Si l’entreprise refuse de communiquer les traitements informatiques nécessaires au contrôle, elle s’expose à une amende de 5.000 € ou, en cas de rectification, si le montant est plus élevé, à une majoration de 10 % des sommes mises à sa charge.
Ainsi, l’amende sera appliquée dans les cas suivants :
- lorsque les copies des documents, données et traitements requis dans les deux dernières hypothèses ne sont pas remises à l’administration ;
- lorsque les copies des documents, données et traitements requis dans les deux dernières hypothèses sont remises après le délai de 15 jours à compter soit de la demande écrite de l’administration, soit de l’écrit de l’entreprise confirmant son choix pour cette option ;
- lorsque les copies des documents, données et traitements requis ne sont pas présentes sur le matériel de l’entreprise ;
- lorsque les copies des documents, données et traitements requis ne sont pas conformes aux normes légales.

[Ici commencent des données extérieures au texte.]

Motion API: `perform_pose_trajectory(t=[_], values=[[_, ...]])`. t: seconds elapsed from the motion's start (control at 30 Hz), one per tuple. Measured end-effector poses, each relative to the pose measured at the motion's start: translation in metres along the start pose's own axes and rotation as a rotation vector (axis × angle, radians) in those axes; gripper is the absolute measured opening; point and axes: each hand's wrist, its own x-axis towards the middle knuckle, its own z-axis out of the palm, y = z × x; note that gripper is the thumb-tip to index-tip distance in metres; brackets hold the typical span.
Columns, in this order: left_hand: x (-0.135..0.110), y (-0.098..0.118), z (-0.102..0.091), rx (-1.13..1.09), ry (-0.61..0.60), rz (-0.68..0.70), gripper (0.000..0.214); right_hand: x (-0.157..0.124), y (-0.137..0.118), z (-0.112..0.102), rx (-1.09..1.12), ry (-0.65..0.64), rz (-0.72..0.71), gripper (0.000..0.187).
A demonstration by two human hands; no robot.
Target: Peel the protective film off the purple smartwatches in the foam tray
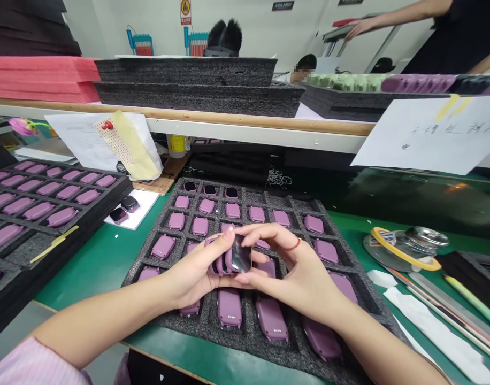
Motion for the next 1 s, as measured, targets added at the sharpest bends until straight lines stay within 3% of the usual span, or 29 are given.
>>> perform_pose_trajectory(t=[0.2, 0.43, 0.5, 0.6, 0.67, 0.73, 0.87, 1.0], values=[[0.001, -0.002, -0.002, 0.065, -0.051, 0.069, 0.047, 0.002, -0.007, 0.001, 0.067, 0.016, 0.005, 0.017], [-0.001, 0.002, -0.002, -0.091, -0.052, 0.027, 0.038, 0.000, -0.007, 0.002, 0.081, 0.074, -0.023, 0.004], [-0.001, 0.002, -0.003, -0.136, -0.054, 0.019, 0.035, 0.000, -0.008, 0.002, 0.060, 0.181, -0.048, 0.006], [0.000, 0.001, -0.006, -0.171, -0.107, -0.036, 0.041, -0.002, -0.012, 0.001, 0.014, 0.459, -0.149, 0.013], [0.000, 0.001, -0.007, -0.192, -0.138, -0.061, 0.046, -0.005, -0.014, 0.001, 0.018, 0.521, -0.214, 0.018], [0.001, 0.002, -0.007, -0.223, -0.150, -0.065, 0.048, -0.008, -0.014, 0.003, 0.031, 0.395, -0.219, 0.025], [0.001, 0.004, -0.006, -0.230, -0.159, -0.080, 0.046, -0.010, -0.005, 0.007, -0.050, 0.072, -0.160, 0.068], [0.000, 0.004, -0.005, -0.192, -0.154, -0.073, 0.043, -0.009, 0.000, 0.010, -0.067, 0.040, -0.147, 0.059]])
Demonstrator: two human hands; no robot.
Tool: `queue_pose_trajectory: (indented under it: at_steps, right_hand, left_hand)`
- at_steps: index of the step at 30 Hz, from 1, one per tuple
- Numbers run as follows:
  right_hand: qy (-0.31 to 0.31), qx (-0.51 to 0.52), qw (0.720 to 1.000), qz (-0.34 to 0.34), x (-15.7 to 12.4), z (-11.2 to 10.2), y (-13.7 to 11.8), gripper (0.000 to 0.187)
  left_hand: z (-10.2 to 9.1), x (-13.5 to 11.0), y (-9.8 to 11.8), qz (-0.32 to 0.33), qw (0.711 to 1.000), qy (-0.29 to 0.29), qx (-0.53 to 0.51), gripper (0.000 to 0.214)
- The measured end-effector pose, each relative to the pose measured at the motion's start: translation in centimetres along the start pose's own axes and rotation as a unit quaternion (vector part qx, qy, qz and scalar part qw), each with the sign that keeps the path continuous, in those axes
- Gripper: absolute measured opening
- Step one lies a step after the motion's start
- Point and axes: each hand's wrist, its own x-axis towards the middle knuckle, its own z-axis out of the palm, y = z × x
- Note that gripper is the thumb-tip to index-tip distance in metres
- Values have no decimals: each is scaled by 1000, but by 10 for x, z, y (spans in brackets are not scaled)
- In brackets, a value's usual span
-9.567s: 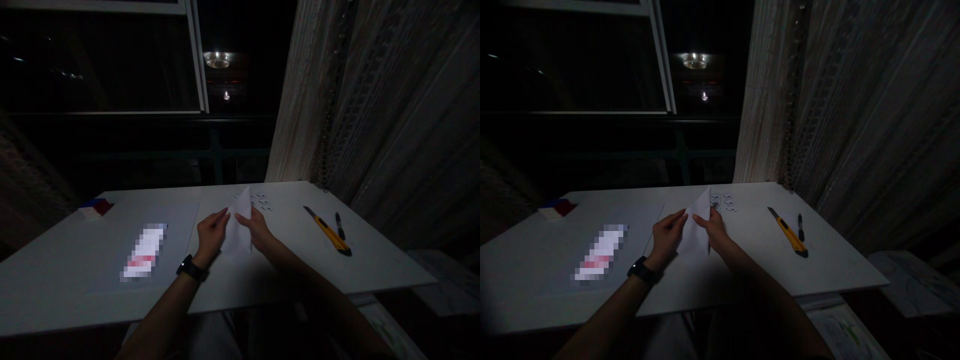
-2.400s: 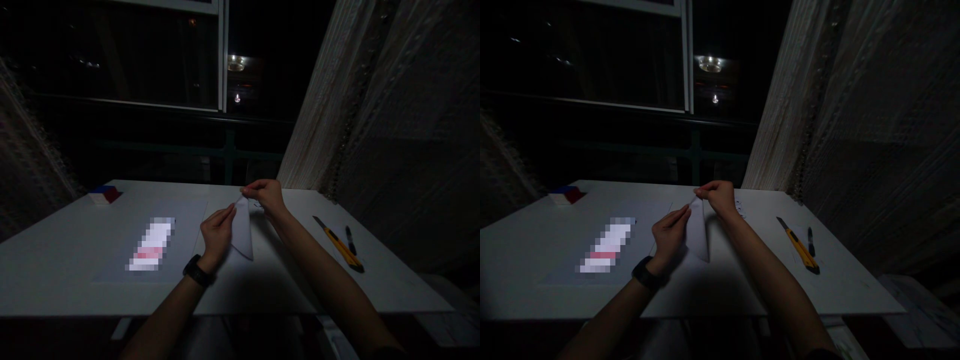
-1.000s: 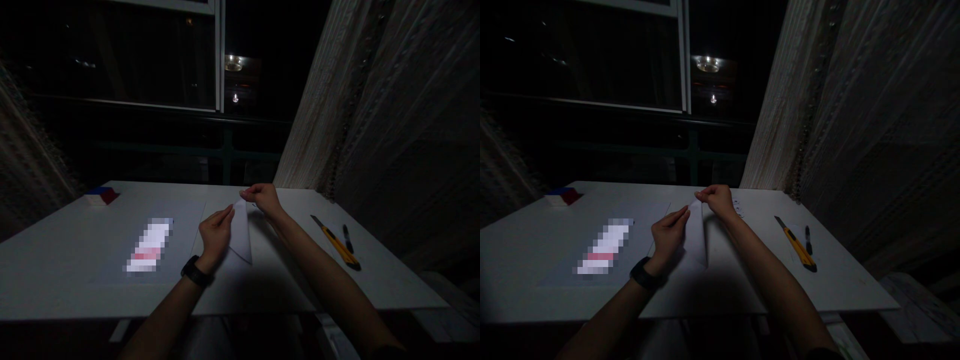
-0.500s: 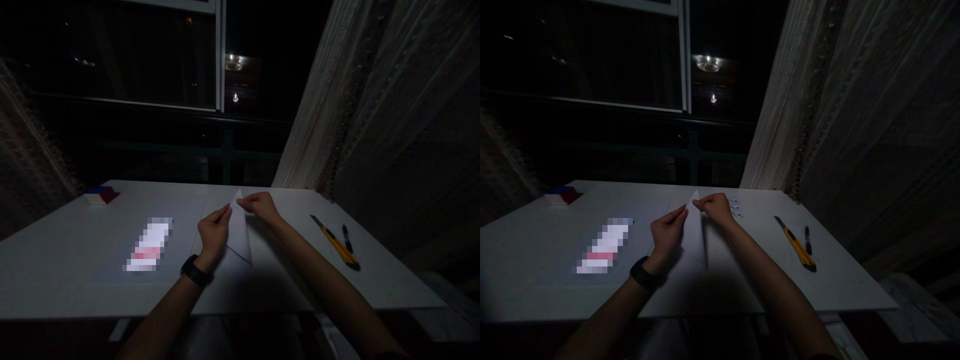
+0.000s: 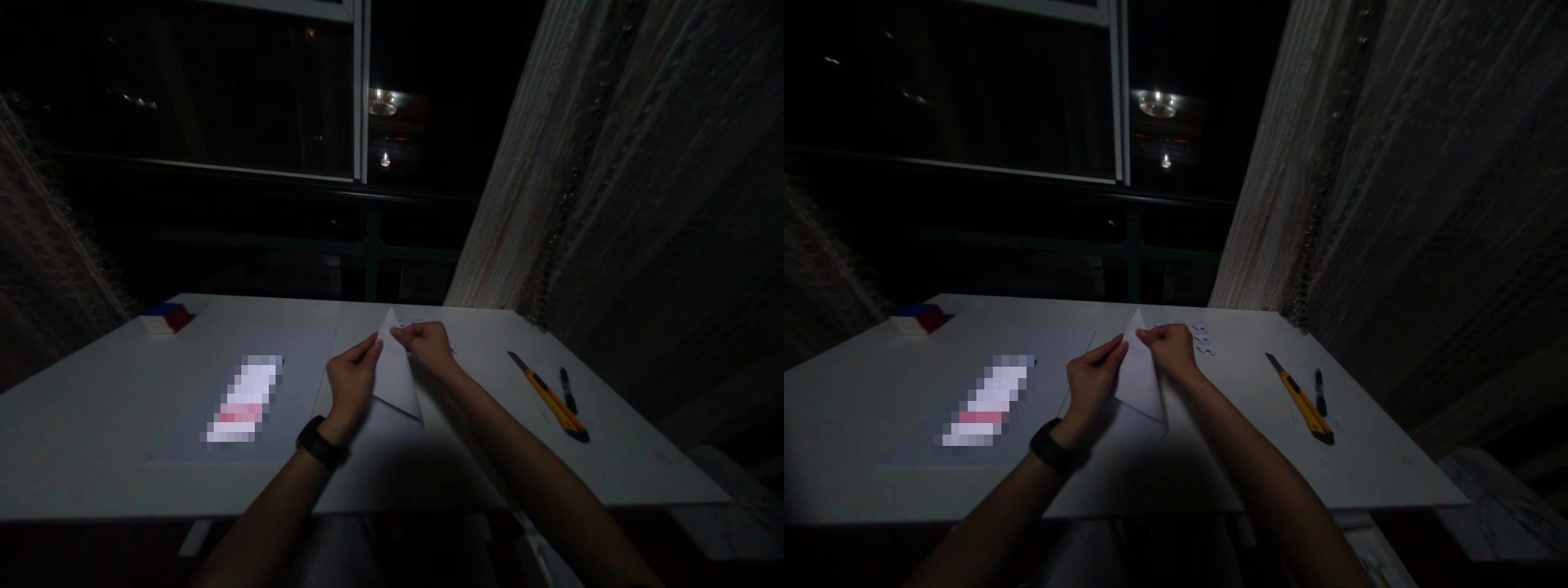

… et des simplifications apportées
L’administration vient d’introduire deux mesures visant à simplifier le déroulement d’un contrôle de comptabilité informatisée.
La première concerne les entreprises ne souhaitant pas que le contrôle soit effectué sur le matériel de l’entreprise : pour les contrôles réalisés à compter du 1er janvier 2017, l’administration ne sera plus tenue de restituer les documents. Elle devra impérativement procéder à la destruction des copies des fichiers.
La seconde porte plutôt sur la durée du contrôle. En principe, un contrôle de comptabilité n’est pas limité dans le temps. Dès lors, le vérificateur peut poursuivre ses investigations le temps qu’il estime nécessaire.
Toutefois, la Loi prévoit que, pour certaines entreprises commerciales, industrielles, artisanales, libérales ou agricoles, la durée de la vérification sur place ne peut pas excéder 3 mois.
Sont concernées les entreprises ayant un chiffre d’affaires hors taxes inférieur à :
- 789 000 € pour les entreprises industrielles ou commerciales dont le commerce principal est de vendre des marchandises, objets, fournitures ou denrées à emporter ou à consommer sur place, ou de fournir le logement ;
- 238 000 € pour les entreprises prestataires de services et les entreprises exerçant une activité non commerciale ;
- 352 000 € pour les entreprises agricoles.
Ce délai sera porté à 6 mois maximum à défaut de valeur probante de la comptabilité.
L’administration précise que ce délai de 6 mois devra être prorogé de la durée comprise entre la date du choix de l’entreprise pour l’une des 3 modalités de contrôle, et la date de remise effective ou de mise à disposition des documents, traitement ou données. En clair, les délais liés à la préparation des traitements informatiques ne sont pas comptés dans le délai de 6 mois.